Following the loss, Sell met Nate Quarry for the second time, and lost via a knockout in the third round. Most gave a distinct advantage to Sell on the ground vs. Quarry, but it was his willingness to stand and trade with Quarry that makes Sell’s fights exciting.
After the loss, Pete dropped down to the welterweight division where he won a decision over Josh Burkman. Sell discusses dropping in weight class.
“I have been stronger and quicker,” he says. “At 185, I was a strong fighter, but now at 170, I just feel I’m one of the strongest in the weight class. At 170, I’m more at the top of the class. I have such low body fat; I’m weighing in at 170, but hitting the Octagon at 185.”

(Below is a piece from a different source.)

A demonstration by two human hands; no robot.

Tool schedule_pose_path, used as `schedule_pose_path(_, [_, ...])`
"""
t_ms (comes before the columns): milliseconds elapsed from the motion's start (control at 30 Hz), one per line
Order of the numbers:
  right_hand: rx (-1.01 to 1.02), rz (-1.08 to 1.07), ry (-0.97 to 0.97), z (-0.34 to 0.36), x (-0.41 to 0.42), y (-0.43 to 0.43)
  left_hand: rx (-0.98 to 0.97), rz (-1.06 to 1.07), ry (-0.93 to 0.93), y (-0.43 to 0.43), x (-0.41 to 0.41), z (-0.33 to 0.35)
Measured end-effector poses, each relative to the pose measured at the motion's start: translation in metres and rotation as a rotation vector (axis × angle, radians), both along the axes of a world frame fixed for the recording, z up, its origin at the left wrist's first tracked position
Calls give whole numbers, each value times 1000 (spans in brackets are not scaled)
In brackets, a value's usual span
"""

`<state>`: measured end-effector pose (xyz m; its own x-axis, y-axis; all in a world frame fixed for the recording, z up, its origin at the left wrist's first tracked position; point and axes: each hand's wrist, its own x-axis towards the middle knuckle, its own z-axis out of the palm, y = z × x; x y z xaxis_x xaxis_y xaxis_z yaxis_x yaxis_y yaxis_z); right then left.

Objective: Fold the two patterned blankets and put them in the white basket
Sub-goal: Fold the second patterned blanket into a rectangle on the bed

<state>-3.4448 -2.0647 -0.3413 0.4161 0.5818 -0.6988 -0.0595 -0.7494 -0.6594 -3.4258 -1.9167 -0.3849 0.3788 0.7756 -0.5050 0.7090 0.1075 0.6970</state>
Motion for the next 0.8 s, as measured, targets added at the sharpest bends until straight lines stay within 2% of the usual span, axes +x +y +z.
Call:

Look for Drago to use this size advantage on Matt Brown, and to wear Brown down. Through the years in the UFC, Sell has known the benefits of both stand up wars, and quick decisions.
“Decisions help to elevate your game,” says Sell. “It makes you tougher to go a three round. That makes you better in the long run. At this level of competition, decisions aren’t failures. Sure, it’s nice to get a quick win, whether a knockout or having someone tap out. There, it’s no discussion. You won. I believe in my career, I have experienced both, and that has made me a better fighter.”
Sell offered his prediction for the fight:
“Looking to take Matt Brown out, whether by knock out or submission. I need a big win under my belt, I’ve been training hard, I’m going to push him, and I am ready for him. It is time to cash in on all my hard work in camp and training.”